YAC-トランスジェネシスを用いた突然変異レスキュー法の開発

1997 Fiscal Year Annual Research Report

• Project/Area Number: 07458231
• Research Institution: The Tokyo Metropolitan Institute of Medical Science
• Principal Investigator: 米川 博通 (財)東京都臨床医学総合研究所, 実験動物研究部門, 研究員 (30142110)
• Co-Investigator(Kenkyū-buntansha): 金田 秀貴 (財)東京都臨床医学総合研究所, 実験動物研究部門, 研究員 (00214479) ; 多屋 長治 (財)東京都臨床医学総合研究所, 実験動物研究部門, 研究員 (90175456)
• Keywords: 遺伝子導入動物 / マウス / 酵母人工染色体 / 大腸菌人工染色体 / トランスジェネシス

Research Abstract

一昨年度、昨年度とマウスのマウスチロシナーゼ遺伝子のYAC-DNAを用い、トランスジェネシスに有効なYACクローンの調整法の開発、ならびにYAC-トランスジェネシスを行ってきた。トランスジェネシスによりYAC-DNAの導入されたトランスジェニックマウスは多数得られたことから、技術自体の開発には成功した。

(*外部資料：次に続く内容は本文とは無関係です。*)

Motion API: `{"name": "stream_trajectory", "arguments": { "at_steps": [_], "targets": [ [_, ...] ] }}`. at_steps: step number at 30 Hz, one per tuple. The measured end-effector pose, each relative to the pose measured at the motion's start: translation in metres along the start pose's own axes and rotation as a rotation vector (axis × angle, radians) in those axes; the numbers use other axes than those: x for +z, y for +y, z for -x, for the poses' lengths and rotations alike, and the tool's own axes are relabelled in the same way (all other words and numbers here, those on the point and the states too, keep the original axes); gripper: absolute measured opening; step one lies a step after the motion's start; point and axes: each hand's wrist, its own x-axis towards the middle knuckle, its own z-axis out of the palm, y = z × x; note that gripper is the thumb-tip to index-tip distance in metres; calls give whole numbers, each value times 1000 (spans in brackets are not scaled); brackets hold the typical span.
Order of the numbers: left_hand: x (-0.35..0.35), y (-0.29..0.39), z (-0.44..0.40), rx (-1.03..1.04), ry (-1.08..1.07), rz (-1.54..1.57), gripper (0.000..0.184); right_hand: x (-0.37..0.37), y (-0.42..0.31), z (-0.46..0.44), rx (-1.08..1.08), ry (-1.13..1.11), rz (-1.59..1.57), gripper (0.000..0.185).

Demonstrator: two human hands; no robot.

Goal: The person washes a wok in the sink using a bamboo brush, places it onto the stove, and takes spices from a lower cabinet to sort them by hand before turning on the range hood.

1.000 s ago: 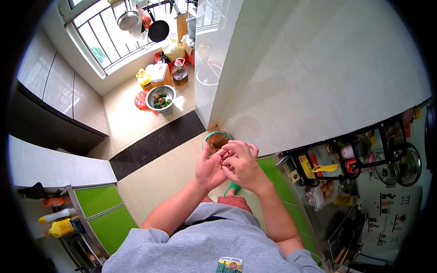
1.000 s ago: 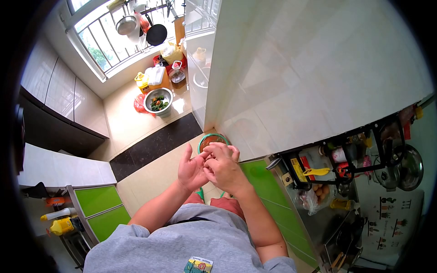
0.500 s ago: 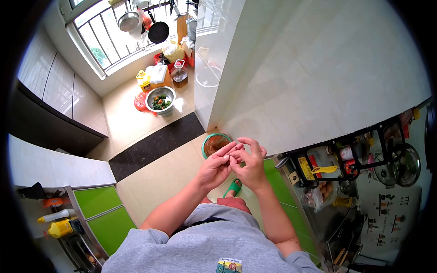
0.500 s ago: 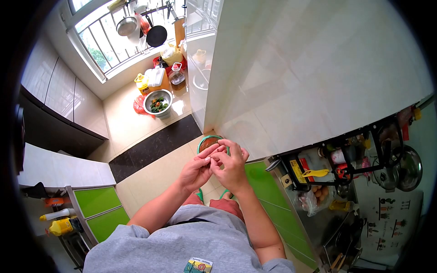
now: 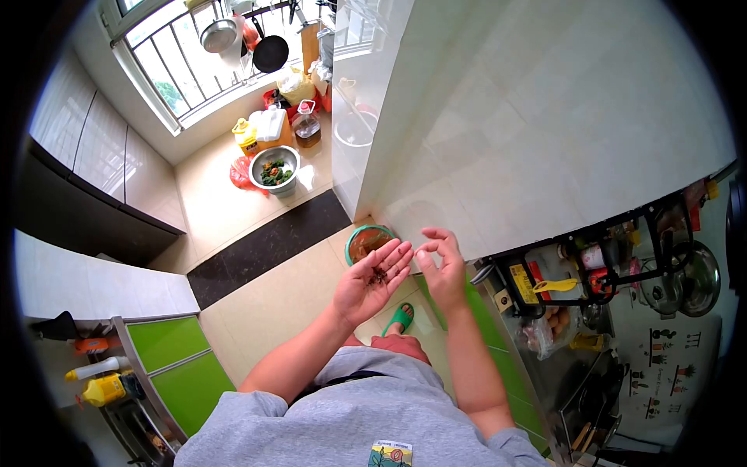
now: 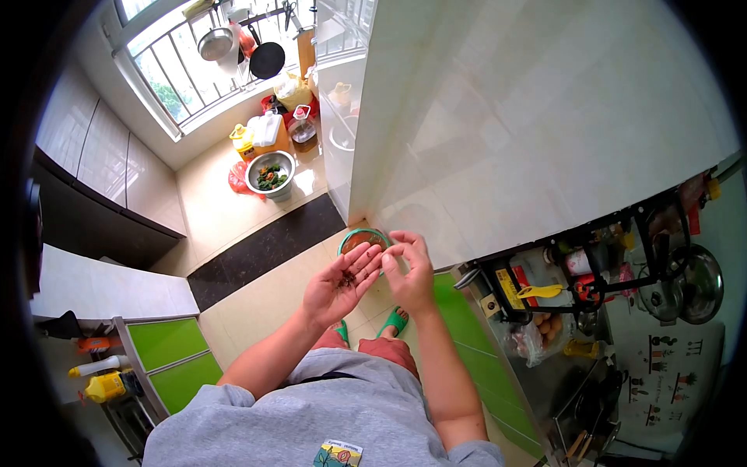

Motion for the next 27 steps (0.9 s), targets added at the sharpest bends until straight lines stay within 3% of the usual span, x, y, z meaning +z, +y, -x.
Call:
{"name": "stream_trajectory", "arguments": {
  "at_steps": [2, 5, 9, 11, 14, 19, 24, 27],
  "targets": [
    [0, 0, 2, 5, -15, 21, 48, -5, 2, -9, -1, 25, 59, 10],
    [0, -1, 3, -5, -30, 87, 52, -11, 2, -16, 52, -4, 456, 11],
    [5, 0, 7, 4, -39, 110, 57, -15, -2, -10, -27, -21, 485, 13],
    [4, -1, 8, 1, -44, 120, 58, -13, -24, -3, -197, -206, 535, 19],
    [5, -4, 6, 17, -62, 147, 60, 3, -32, 10, -280, -245, 591, 23],
    [13, -6, 5, 16, -130, 176, 61, 16, -32, 27, -328, -282, 603, 34],
    [11, -7, 4, 8, -131, 176, 62, 15, -42, 32, -370, -294, 495, 33],
    [14, -8, 3, 13, -102, 169, 62, 10, -40, 30, -291, -236, 493, 33]
  ]
}}
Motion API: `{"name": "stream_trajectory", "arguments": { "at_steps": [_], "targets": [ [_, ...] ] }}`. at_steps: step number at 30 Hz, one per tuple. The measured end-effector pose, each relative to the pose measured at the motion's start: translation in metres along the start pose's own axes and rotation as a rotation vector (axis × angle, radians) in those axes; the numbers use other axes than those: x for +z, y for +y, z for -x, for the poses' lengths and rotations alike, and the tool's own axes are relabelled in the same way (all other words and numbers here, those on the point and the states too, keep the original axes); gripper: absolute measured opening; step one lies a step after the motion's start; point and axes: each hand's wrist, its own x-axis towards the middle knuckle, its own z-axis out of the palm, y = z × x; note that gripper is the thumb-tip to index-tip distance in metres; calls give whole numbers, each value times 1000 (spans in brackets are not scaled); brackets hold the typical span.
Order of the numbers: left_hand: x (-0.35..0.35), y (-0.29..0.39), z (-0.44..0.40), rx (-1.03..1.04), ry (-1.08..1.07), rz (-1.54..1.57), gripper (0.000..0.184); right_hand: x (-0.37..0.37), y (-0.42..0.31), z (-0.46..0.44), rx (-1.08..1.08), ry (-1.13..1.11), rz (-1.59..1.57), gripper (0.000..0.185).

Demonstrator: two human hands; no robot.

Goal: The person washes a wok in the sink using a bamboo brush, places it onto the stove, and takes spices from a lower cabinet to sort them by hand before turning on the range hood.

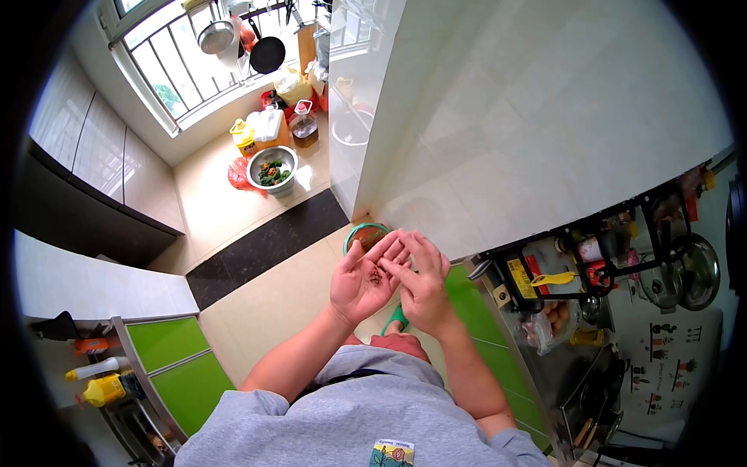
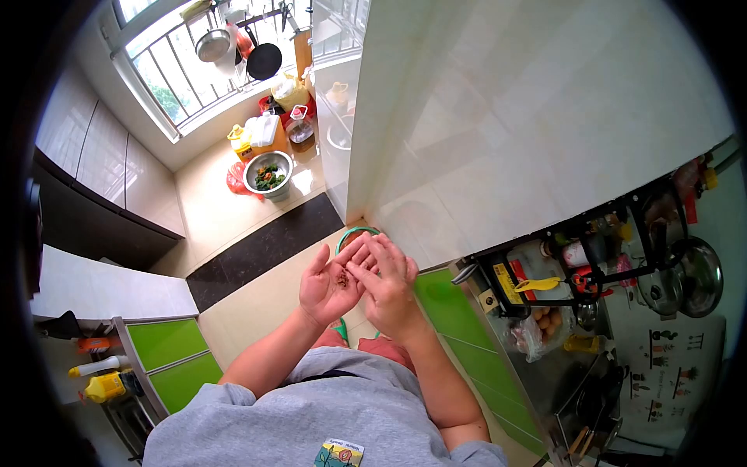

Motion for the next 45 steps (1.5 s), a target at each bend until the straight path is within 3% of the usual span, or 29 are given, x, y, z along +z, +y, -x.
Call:
{"name": "stream_trajectory", "arguments": {
  "at_steps": [2, 8, 18, 30, 35, 40, 45],
  "targets": [
    [1, 0, 0, 6, 19, -10, 61, 1, 5, 1, 1, 1, 105, 33],
    [2, 1, 1, 1, -9, -16, 63, 2, -9, 2, -86, -29, 26, 33],
    [6, 4, 2, -10, 2, -22, 62, -2, 7, -1, -14, 8, 162, 34],
    [-1, 5, 2, -92, -38, 0, 64, -8, -3, -17, -71, 57, 235, 7],
    [-14, 4, 4, -164, -61, 92, 64, -8, -9, -22, -14, -145, 343, 6],
    [-16, 5, 5, -166, -156, 107, 63, 0, -7, -24, -6, -133, 302, 9],
    [-19, 9, 2, -154, -87, 6, 60, 1, -3, -27, 18, -129, 205, 8]
  ]
}}
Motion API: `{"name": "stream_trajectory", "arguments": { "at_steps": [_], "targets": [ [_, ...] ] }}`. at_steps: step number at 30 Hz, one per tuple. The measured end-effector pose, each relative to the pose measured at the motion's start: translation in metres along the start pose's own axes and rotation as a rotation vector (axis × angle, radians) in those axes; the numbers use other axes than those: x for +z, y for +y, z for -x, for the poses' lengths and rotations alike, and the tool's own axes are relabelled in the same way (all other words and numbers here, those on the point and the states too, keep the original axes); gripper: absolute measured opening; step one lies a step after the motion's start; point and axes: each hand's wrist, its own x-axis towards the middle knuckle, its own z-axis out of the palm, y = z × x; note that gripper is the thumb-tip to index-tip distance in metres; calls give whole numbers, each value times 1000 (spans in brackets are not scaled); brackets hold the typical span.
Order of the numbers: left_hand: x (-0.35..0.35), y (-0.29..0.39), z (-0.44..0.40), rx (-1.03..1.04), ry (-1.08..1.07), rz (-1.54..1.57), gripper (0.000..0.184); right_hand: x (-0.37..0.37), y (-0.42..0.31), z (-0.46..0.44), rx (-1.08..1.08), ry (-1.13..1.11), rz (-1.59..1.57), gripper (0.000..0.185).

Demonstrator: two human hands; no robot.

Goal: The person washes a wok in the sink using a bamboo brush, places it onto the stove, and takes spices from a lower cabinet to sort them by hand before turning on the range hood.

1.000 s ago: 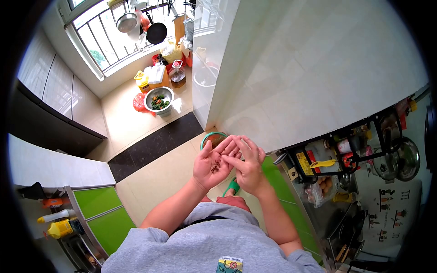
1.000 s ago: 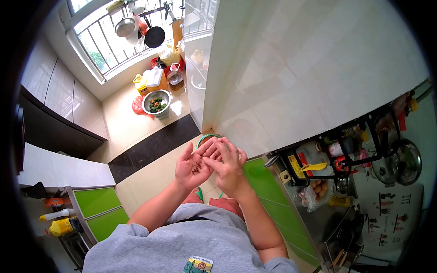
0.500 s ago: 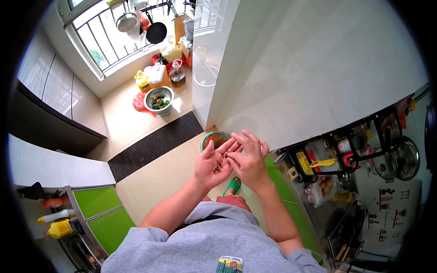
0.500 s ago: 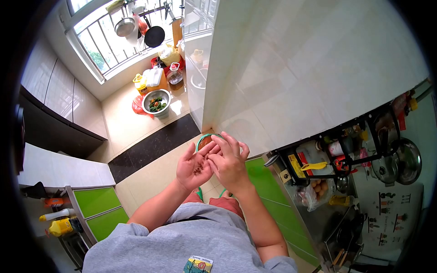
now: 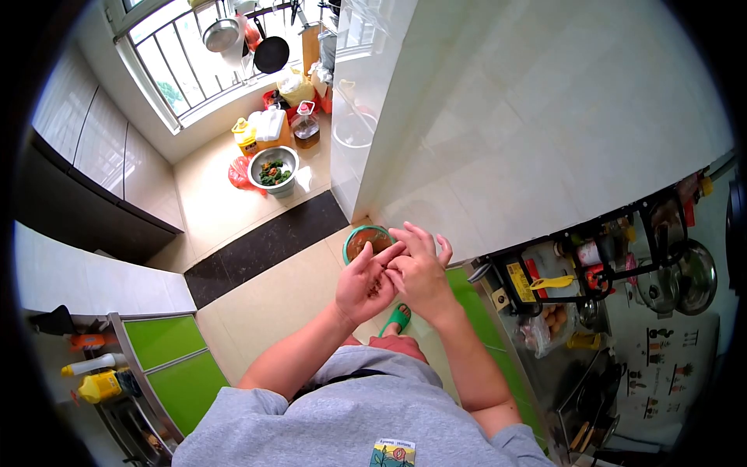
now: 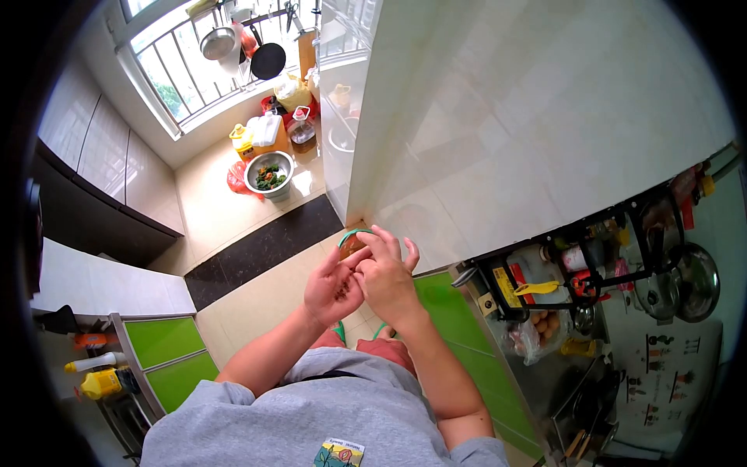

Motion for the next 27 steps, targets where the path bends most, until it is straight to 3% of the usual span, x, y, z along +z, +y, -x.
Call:
{"name": "stream_trajectory", "arguments": {
  "at_steps": [5, 7, 10, 12, 18, 20, 27],
  "targets": [
    [-5, -1, -1, -20, 0, 17, 59, 4, 2, 1, 73, 10, -51, 6],
    [4, -5, 0, 3, 121, -107, 59, 5, 3, -1, 85, -17, -36, 4],
    [4, -6, -1, -27, 2, -88, 60, 4, 4, -1, 124, -40, -43, 5],
    [15, -10, -2, -2, 70, -108, 60, 1, 5, -1, 147, -40, -66, 6],
    [8, -4, -6, 66, 123, -39, 60, -11, 18, -4, 94, 15, -274, 8],
    [8, -2, -6, 83, 145, -33, 60, -11, 23, -6, 173, 132, -413, 11],
    [15, 0, -1, 119, 201, -66, 64, 12, 54, -11, 290, 255, -106, 12]
  ]
}}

しかし、残念ながら突然変異をレスキューできるまでには至らなかった。この原因がYACクローンに潜在的に存在する様々な長さの欠失によることが明らかになったことと、これまで入手可能なYACライブラリーからはレスキュー可能なチロシナーゼ遺伝子を含むYACクローンが見いだせなかった。そのため、今年度はチロシナーゼ遺伝子をあきらめ、他の遺伝子でこの方法を応用することにした。標的とした遺伝子は、内耳の有毛細胞に異常を持つジャクソンシェーカー(js)と呼ばれる突然変異である。この遺伝子は現在我々の研究室でポジショナルクローニングを行っており、この遺伝子領域約1.3メガ塩基対にわたる整列YACクローン群が構築されており、またそのYACクローンの分子生物学的性質が詳しく調べられているためである。解析の結果は、しかしながら、ほとんど全てのYACクローンに様々な欠失が見られ、やはりトランスジェネシスには適さないことが判明した。このため、これらの整列YACクローン群をもとに、欠失がほとんど存在しないといわれるBACクローンを新たに単離した。現在、これらのBACクローンを使ってjs突然変異のレスキューが可能か否かを検討している。

Research Products

• [Publications] Shimmoto,M.et al.: "Generation and characterization of transgenic mice expressing a human mutant α-galactosidase with an R301Q substitution causing a variant form of Fabry disease." FEBS Lett.417. 89-91 (1997)
• [Publications] Ishii,S.et al.: "α-Galactosidase transgenic mouse:Heterogeneous gene expression and posttranscriptional glycosilation in tissues." Glycoconjugate J.(in press).
• [Publications] Wakita,T.et al.: "Efficient conditional transgene expression in hepatitis C virus transgenic mive mediated by the Cre/loxP system." J.Biol.Chem.(in press).
• [Publications] Kase,R.et al.: "Immunohistochemical characterization of transgenic mice highly expressing human lysosomal α-galactosidase" Biochim.Biophys.Acta. (in press).